* **Directions**: Give the data again exactly, without images.

* **Information supplied**:
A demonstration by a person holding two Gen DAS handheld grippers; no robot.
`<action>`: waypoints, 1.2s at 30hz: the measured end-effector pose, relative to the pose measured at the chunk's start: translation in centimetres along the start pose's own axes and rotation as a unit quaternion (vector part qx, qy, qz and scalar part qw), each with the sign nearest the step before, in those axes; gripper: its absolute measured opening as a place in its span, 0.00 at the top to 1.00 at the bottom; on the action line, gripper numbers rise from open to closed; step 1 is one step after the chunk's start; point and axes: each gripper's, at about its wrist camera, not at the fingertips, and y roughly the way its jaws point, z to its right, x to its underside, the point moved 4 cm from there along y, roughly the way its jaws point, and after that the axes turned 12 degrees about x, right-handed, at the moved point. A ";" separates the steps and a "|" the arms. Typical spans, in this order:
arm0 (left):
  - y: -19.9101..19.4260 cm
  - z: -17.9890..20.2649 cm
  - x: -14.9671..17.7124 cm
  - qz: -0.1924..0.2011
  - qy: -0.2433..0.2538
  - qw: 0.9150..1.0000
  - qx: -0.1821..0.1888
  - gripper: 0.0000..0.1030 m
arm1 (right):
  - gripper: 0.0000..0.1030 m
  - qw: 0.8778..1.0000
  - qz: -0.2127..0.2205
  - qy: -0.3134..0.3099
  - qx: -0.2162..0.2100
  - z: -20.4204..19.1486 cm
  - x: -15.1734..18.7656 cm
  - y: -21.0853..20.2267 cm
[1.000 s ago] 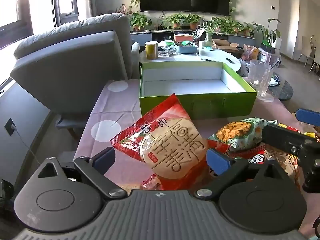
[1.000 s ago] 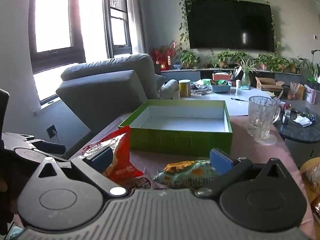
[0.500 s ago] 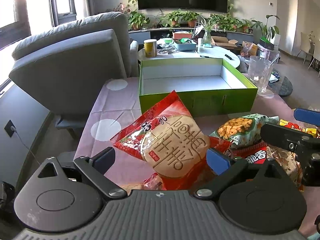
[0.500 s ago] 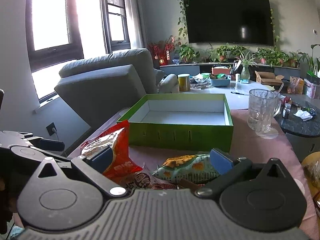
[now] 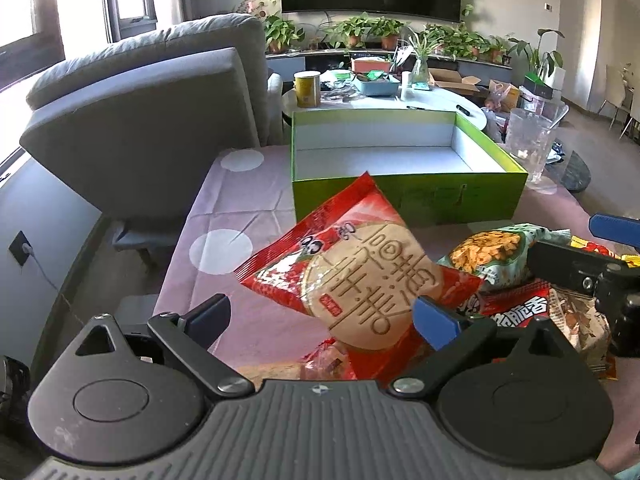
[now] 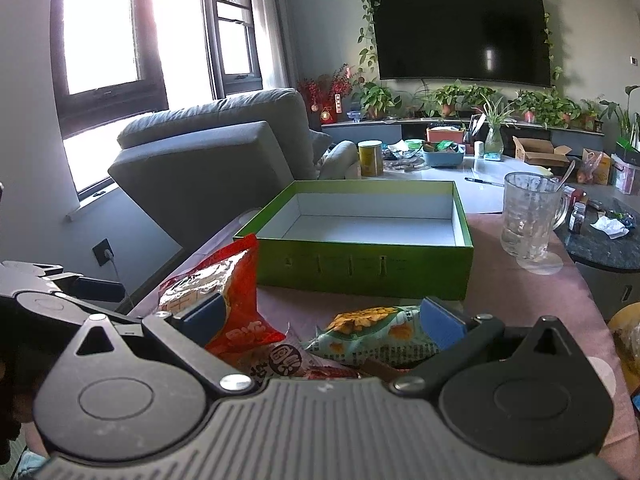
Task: Organize snacks
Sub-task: 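Move the right gripper to the red round biscuit bag, then grasp the red biscuit bag with the right gripper and lift it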
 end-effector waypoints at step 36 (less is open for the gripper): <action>6.1 -1.0 0.3 -0.028 -0.008 0.989 0.147 0.12 | 0.31 0.976 -0.162 -0.003 -0.146 -5.5 -0.3 7.9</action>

* **Task result**:
A demonstration by a person holding two Gen DAS handheld grippers; no robot.
`<action>`: waypoints, 1.2s at 30hz: the measured end-effector pose, relative to the pose measured at the chunk's start: translation in centimetres along the start pose's own axes and rotation as a unit quaternion (vector part qx, qy, qz and scalar part qw), each with the sign nearest the step before, in those axes; gripper: its absolute measured opening as a place in its span, 0.00 at the top to 1.00 at the bottom; on the action line, gripper numbers rise from open to closed; step 1 is one step after the chunk's start; point and axes: each gripper's, at about its wrist camera, not at the fingertips, and y roughly the way its jaws point, z to its right, x to its underside, the point moved 4 cm from there along y, roughly the way its jaws point, and after that the axes turned 12 degrees about x, right-handed, at the moved point. A ";" separates the steps and a "|" the arms. Typical spans, in this order:
arm0 (left):
  - y: -19.9101..19.4260 cm
  - z: -17.9890..20.2649 cm
  - x: -14.9671..17.7124 cm
  - qz: -0.1924..0.2011
  - qy: -0.2433..0.2538
  - qw: 0.9150..1.0000
  - qx: -0.1821..0.1888
  - gripper: 0.0000..0.1030 m
arm1 (right):
  - gripper: 0.0000..0.1030 m
  - qw: 0.8778..1.0000
  - qz: -0.2127..0.2205
  - qy: -0.3134..0.3099
  - qx: -0.2162..0.2100
  - z: -20.4204..19.1486 cm
  - x: -15.1734..18.7656 cm
  - y: -21.0853..20.2267 cm
[1.000 s ago] 
[1.000 s ago] 
[0.500 s ago] 
[0.500 s ago] 
[now] 
[now] 
Task: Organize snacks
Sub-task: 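Move the right gripper to the red round biscuit bag, then grasp the red biscuit bag with the right gripper and lift it
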 end-effector waypoints at step 36 (less is open for the gripper): <action>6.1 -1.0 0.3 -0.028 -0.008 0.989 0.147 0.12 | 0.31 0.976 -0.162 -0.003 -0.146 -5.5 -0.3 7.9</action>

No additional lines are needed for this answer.